Announcing the most cost-effective audio transcription API

Note: Learn how we built the solution below, or try it out here for free on Sieve.

Over the last few years, new open-source AI models have commoditized capabilities initially only accessible to a few. In the mid-2010s this happened with general object recognition algorithms. In late 2022, it happened again with models like Stable Diffusion for image generation and then Whisper for audio transcription (the focus of this post!). It doesn’t take a leap of faith to realize that this sort of thing is going to keep happening. More and more magical capabilities will continue to be released completely open-source.

Historically, audio transcription has been a niche use case only a few companies enabled as an API — namely products like Deepgram, AssemblyAI, RevAI, and the major cloud providers like AWS, GCP, and Azure. These services are all amazing for their own reasons but it always tends to be a tradeoff between quality, cost, and speed. Most blog posts also tend to bore you with the exact tradeoffs but I’m going to leave you with some questions.

What would you build if you had access to dirt cheap audio transcription that actually worked?

What if you could make the cost, quality, and accuracy tradeoff yourself?

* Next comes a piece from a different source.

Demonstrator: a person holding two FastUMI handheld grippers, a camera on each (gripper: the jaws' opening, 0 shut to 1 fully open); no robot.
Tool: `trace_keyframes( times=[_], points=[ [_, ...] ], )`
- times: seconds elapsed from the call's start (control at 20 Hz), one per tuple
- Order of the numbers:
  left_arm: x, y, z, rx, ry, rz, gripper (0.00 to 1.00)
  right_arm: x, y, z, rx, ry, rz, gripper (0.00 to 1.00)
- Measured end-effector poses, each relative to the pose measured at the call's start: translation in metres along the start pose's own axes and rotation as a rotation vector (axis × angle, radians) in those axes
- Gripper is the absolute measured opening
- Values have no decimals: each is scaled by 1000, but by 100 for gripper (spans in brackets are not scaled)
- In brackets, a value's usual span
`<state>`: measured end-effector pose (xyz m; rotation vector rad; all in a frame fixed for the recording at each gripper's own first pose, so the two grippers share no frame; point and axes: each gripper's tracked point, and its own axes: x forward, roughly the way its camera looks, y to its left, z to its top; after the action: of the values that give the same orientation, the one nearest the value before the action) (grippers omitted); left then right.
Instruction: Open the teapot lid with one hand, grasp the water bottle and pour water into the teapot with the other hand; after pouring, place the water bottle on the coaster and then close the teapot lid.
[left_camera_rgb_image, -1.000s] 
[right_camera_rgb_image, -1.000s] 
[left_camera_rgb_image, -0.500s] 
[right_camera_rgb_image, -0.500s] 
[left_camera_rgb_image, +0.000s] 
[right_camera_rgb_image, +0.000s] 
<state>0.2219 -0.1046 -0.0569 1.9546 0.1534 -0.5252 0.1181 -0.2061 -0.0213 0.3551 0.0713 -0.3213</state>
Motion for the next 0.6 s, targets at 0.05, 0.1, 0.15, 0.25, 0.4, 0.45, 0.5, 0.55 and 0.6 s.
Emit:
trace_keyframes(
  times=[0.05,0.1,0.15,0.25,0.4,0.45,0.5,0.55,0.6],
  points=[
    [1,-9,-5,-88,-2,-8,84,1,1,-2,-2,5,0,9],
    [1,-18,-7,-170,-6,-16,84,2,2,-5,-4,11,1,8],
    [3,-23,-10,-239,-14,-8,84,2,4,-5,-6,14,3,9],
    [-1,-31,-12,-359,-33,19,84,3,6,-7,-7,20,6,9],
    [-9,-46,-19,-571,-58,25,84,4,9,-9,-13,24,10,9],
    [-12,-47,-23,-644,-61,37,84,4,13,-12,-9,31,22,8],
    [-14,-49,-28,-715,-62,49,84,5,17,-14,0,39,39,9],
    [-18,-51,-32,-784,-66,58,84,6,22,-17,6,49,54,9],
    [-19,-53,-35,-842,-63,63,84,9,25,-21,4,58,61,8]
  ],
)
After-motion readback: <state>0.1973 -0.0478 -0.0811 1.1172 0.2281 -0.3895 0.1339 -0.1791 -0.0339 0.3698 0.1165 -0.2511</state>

What if it was full-featured with capabilities covering higher level intelligence on top of the data, diarization, live support, etc?

At Sieve, we are launching just this. You can try it out here for yourself.

As a part of this app, we’re also letting you choose between options that let you make the tradeoffs on speed, quality, and cost yourself. Below we compare with other transcription providers.

Comparison

Solution	Cost	Speed
Sieve (speed_boost)	$0.05 / hr	21s
Sieve (decode_boost)	$0.179 / hr	62s
Deepgram (Nova 2)	$0.258 / hr	19s
AssemblyAI	$0.65 / hr	60s
RevAI	$1.20 / hr	99s

How???

Under the hood, we’re using various optimized, highly accurate versions of the Whisper model. As a baseline, Whisper is great but it doesn’t offer functionality like word-level timestamps, diarization, fast processing speeds, streamed outputs, etc out of the box — most of which tend to be requirements for many applications.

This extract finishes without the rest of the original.